First: yes, I’m 22 years old.
Second: Yes, I’m going to write a post about Disney flicks.
Conclusion: Who are you to judge me for that? 99% of people love watching Disney. The other 1 percent are either lying or don’t have a heart.
However, this is not a post about all the oohs and aaahs in Disney movies. On the contrary, this post is a cynical analysis of all the weird dating advice Disney seems to give its young audience. Although I absolutely love everything about Disney(Should I be telling you this?) and know all the Disney songs by heart (Okay, I definitely shouldn’t be telling you this!), I strongly believe Disney’s advice on love and relationships is kinda fucked up. No wonder I have such completely misguided representations of what love is supposed to be!
Damn you, Disney! Damn you!
So here’s a list of Disney’s very superficial dating tips:
1) A woman’s ultimate goal in life is to get married and have babies.
Cinderella, Sleeping Beauty, the Little Mermaid and yes, even 101 Dalmatians: Disney’s female protagonists seem to have only one personal goal in life: to get married and have lots of children (or puppies). Wouldn’t it be wonderful to see a Disney movie in which the female lead wants to become the first female President of the United States? Who knows, maybe Sleeping Beauty wanted to become a veterinarian or a communication strategist before her dreams were shattered by her father and the ostensibly “good” fairies…
2) Men don’t care if you’re smart, funny or a fucking Nobel Prize-winning humanitarian. They just want a pretty girl with a lovely voice.
That is my conclusion after re-watching The Little Mermaid and Sleeping Beauty last weekend (Yes, you’ve read that correctly: I attended a Disney marathon with my friends. Deal with it!). In Sleeping Beauty baby girl Aurora is blessed with the gifts of beauty and song…

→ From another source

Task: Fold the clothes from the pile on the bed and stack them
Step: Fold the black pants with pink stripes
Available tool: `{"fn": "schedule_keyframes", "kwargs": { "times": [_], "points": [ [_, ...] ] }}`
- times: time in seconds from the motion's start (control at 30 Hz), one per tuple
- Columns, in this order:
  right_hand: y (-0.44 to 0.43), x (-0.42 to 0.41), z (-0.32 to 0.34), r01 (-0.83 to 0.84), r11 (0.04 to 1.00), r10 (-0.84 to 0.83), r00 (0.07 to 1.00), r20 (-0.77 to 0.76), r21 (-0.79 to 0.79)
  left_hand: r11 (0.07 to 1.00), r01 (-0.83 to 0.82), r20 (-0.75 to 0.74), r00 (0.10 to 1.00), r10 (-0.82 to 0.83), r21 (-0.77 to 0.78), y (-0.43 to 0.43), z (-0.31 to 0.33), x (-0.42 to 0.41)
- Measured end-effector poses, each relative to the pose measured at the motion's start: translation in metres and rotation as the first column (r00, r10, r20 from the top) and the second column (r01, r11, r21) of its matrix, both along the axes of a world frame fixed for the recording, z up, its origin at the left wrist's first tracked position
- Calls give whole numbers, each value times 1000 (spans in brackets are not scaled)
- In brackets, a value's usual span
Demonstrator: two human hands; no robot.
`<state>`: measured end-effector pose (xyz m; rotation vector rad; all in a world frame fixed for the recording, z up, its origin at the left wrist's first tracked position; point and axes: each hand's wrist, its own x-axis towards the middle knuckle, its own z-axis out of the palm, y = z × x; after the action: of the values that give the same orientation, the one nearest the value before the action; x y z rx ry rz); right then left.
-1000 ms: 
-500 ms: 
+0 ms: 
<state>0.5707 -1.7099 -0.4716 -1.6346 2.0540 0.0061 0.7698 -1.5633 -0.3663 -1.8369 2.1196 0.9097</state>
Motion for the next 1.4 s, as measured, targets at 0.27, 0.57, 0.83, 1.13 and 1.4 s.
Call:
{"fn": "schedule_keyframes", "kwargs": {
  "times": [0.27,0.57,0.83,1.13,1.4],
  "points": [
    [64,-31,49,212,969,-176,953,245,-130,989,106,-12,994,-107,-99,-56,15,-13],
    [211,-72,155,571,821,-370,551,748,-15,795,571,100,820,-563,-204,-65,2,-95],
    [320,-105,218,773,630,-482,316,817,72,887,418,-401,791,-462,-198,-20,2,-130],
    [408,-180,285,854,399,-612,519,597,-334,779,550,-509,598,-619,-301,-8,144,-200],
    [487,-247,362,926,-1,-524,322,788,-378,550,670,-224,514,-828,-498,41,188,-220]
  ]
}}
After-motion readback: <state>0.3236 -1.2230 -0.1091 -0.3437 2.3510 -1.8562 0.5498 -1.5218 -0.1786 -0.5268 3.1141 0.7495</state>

Superficial much? I mean, what happened to “intelligence”, “creativity” or all the other traits that are far more important?
Not to mention the Little Mermaid! Prince Eric falls in love because she can bloody sing!
Hell, if I were a Disney character, I would be doomed! (Every time I try to sing, it sounds as if a cat is dying inside my throat!)
3) Wearing the right shoes is vital to get yourself a prince charming.
Ask Cinderella, she knows all about it!
Don’t get me wrong: I love shoes. I love having a lot of shoes and I love wearing the most ridiculously high stilettos imaginable. However, I like to think I’m wearing them for me, not because I want to get myself some fancy husband.
On the other hand, this might be the perfect excuse to justify your shoe frenzy. You have to buy those shoes! Think about your happily-ever-after, dear readers!
4) Blonde is beautiful. Green is mean.
Oh yes. Our favourite Disney heroines all conform to the typically Western beauty ideals: golden blonde hair (Sleeping Beauty, Cinderella,…), blue eyes (Little Mermaid, Sleeping Beauty, Cinderella, … The list is endless) and a killer body (everybody!).
However, if you happen to have green eyes, I’m afraid you’re doomed to be seen as “the evil one”. Maleficent in Sleeping Beauty, Cinderella’s Stepmother and a whole bunch of other evil creatures have green eyes!
How weird is that? I personally think green eyes are sexy as hell!
5) Hakuna Matata
If this list makes you kinda depressed, don’t worry, everything will work out in the end! Just relax and… HAKANA MATATA!
Because in case you can’t find the love of your life, you can always go and live in the jungle together with a meerkat and a warthog, eat gross insects and get hit with a stick by a crazy baboon!
Jeeeeez, the future looks so bright!